Other buildings on the College Green include Chubb Hall, home to Undergraduate Admissions as well as the offices of the bursar and registrar; Ellis Hall, home to the departments of English, classics, religious studies, and philosophy; Templeton-Blackburn Memorial Auditorium; as well as Bryan Hall, an upperclassman residence hall. The university sundial, located behind Galbreath Chapel, was constructed in 1907 and marks the original location of the university's first building. College Green has two gateways.

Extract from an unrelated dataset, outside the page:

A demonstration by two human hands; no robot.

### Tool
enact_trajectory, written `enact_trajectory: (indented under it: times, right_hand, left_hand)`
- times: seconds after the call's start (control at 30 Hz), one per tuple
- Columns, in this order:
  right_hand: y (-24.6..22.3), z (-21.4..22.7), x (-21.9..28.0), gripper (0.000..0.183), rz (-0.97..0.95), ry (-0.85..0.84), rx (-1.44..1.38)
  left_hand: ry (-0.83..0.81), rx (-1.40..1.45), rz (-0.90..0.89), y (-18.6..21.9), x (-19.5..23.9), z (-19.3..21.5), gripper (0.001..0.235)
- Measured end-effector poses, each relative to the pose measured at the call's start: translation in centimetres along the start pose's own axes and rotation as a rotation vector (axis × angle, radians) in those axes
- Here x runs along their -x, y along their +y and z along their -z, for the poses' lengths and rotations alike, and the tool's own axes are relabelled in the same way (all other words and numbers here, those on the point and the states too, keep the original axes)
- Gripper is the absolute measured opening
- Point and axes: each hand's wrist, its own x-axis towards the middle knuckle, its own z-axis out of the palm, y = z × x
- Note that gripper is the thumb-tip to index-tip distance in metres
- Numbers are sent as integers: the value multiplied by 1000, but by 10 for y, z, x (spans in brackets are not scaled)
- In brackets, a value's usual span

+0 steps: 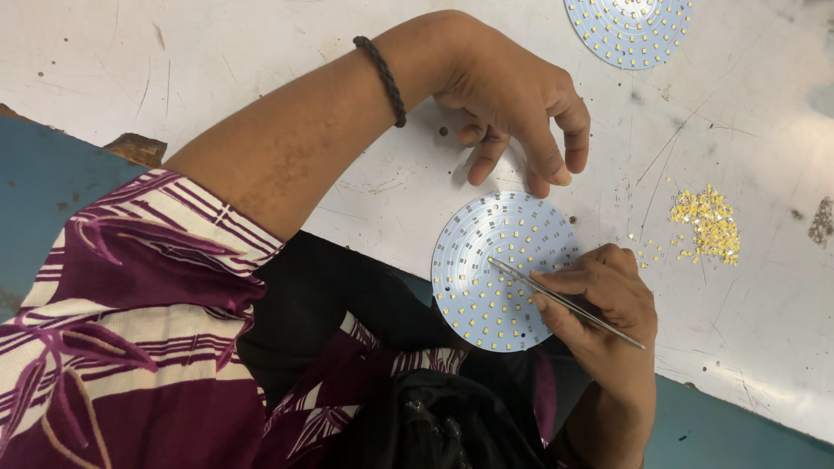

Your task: The person uses tweezers to pick up small yellow LED components from a pile on the table and places them onto designated spots on a circular LED board. The person repeats this process, filling the board with LEDs.

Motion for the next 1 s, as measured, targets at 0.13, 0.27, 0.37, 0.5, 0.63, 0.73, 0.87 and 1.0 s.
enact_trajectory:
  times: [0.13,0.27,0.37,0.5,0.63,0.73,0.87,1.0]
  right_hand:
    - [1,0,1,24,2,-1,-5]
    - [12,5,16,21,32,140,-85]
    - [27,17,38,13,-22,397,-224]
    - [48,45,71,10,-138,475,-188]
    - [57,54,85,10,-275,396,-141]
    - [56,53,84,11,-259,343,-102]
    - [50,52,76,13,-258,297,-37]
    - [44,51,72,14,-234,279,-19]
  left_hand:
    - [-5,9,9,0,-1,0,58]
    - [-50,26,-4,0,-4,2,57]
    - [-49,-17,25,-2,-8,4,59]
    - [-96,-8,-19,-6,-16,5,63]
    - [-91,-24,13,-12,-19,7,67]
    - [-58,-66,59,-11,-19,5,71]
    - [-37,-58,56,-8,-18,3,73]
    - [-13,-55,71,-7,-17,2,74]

Alumni Class Gateway has an inscription facing those entering the green "so enter that thou mayest grow in knowledge wisdom and love", while those departing see the text "so depart that daily thou mayest thy fellowmen thy country and thy god". The other gate, Class Gateway, commemorates the first graduating class of 1815 and features words taken from the Northwest Ordinance of 1787: "Religion, morality, and knowledge being necessary to good government and the happiness of mankind, schools and the means of education shall forever be encouraged". Traditions surrounding College Green include the latter half of first year convocation, where students, led by the Ohio University Marching 110, march up Richland Avenue, onto Presidents Street, turning north onto Court Street, and entering the green through the College Gate at the corner of Court and Union Streets. From there, a large involvement fair is held where students find clubs they wish to join.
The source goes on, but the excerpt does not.